Using Western immunoblot analysis with the Ras-10 monoclonal antibody (MAb), we characterized 4 post-translational products of the c-H-ras gene in rat tissues, and showed that they were readily distinguished from the normal p21-N-ras or Val12 mutant p21-H-ras products. In the present study, we used this approach to compare the electrophoretic pattern of p21-H-ras during chemically induced hepatocarcinogenesis in rats with that in control liver samples. Three types of pattern were defined in the liver samples taken at various stages of malignant progression. The first type, like all the 18 normal samples analyzed, was characterized by a predominant intensity of spot a (corresponding to the palmitoylated p21-H-ras product). This was observed in all the samples at the stage of foci and only in a proportion of nodular or tumoral tissues. The second type of pattern deviates from this normal basal pattern by a higher relative level in one or more of the precursors of the fully processed p21-H-ras product. It was observed in all liver samples at the stage of nodules and in a proportion of tumors, but also in all samples from fetal or regenerative liver, thus suggesting an association with high proliferative activity of the hepatocytes. The third type of pattern was characterized by the presence of spots never detected in any of the normal rat tissue or cells that we investigated.
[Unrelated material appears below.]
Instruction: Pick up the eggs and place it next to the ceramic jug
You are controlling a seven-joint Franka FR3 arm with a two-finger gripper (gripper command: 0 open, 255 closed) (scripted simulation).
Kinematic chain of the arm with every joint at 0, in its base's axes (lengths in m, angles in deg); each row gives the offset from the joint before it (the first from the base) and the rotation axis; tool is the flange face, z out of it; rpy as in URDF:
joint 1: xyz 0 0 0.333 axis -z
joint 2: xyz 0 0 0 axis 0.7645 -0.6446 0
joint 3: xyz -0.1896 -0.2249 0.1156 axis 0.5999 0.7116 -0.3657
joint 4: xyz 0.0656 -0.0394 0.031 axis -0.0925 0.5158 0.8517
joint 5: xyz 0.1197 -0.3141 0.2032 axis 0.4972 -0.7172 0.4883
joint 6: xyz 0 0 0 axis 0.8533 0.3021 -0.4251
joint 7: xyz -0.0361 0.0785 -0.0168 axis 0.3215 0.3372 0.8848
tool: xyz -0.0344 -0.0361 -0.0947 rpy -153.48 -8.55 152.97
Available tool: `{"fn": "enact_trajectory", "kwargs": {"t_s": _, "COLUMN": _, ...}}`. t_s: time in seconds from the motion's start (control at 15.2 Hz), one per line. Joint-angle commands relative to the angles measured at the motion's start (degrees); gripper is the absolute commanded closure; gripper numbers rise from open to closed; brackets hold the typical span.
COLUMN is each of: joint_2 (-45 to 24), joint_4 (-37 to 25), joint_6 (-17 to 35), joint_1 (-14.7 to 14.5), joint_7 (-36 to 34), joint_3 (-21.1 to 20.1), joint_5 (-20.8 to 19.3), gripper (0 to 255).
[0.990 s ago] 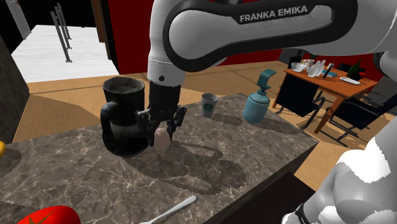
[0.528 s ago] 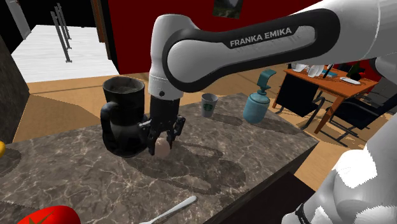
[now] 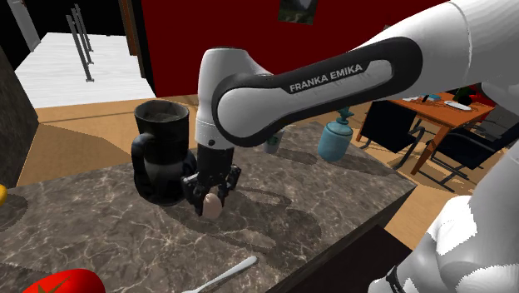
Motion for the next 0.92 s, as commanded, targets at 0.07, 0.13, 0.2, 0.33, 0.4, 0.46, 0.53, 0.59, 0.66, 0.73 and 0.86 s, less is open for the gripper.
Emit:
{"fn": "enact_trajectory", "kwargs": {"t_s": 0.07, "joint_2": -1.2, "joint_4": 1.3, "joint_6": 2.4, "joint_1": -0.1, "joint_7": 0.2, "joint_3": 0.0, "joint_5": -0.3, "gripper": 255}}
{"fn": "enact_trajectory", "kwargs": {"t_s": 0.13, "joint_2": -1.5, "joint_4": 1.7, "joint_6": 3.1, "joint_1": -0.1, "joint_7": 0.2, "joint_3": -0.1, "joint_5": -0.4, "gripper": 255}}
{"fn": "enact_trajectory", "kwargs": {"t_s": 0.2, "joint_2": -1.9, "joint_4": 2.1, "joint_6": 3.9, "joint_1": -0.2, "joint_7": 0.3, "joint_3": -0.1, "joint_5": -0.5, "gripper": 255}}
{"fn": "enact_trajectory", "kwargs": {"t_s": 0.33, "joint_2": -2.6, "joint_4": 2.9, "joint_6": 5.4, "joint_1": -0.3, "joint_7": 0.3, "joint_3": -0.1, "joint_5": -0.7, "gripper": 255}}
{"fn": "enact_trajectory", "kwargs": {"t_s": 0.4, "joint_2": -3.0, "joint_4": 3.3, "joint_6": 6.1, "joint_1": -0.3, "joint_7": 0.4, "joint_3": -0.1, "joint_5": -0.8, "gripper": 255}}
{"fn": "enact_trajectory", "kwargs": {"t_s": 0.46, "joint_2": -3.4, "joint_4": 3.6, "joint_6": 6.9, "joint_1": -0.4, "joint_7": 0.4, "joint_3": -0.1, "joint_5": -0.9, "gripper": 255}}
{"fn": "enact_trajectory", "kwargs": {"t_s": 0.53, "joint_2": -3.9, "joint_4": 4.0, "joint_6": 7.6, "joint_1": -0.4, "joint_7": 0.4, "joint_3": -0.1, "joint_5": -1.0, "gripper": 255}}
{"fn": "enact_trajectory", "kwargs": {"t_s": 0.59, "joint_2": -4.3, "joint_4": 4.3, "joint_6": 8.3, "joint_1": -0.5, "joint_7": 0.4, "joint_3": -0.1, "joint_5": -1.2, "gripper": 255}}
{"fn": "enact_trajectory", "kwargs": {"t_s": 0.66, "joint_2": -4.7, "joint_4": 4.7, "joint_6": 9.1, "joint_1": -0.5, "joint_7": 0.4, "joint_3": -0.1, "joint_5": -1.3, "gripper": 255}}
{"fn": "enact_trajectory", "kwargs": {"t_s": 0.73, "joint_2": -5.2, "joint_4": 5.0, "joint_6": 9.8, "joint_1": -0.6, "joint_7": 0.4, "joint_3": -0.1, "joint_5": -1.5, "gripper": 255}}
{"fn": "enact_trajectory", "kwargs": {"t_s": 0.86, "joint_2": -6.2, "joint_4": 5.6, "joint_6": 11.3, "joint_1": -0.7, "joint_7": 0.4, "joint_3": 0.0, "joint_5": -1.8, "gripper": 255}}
Abnormal spots were observed in nodular liver samples and in hepatocarcinomas, indicating that they probably correspond to mutant p21-H-ras products. The fact that the 2 types of abnormal products were not constantly associated with neoplasms indicates that if they play a role in their induction or maintenance this may also be achieved in an independent way, perhaps, but not necessarily, involving another mutation of the ras gene.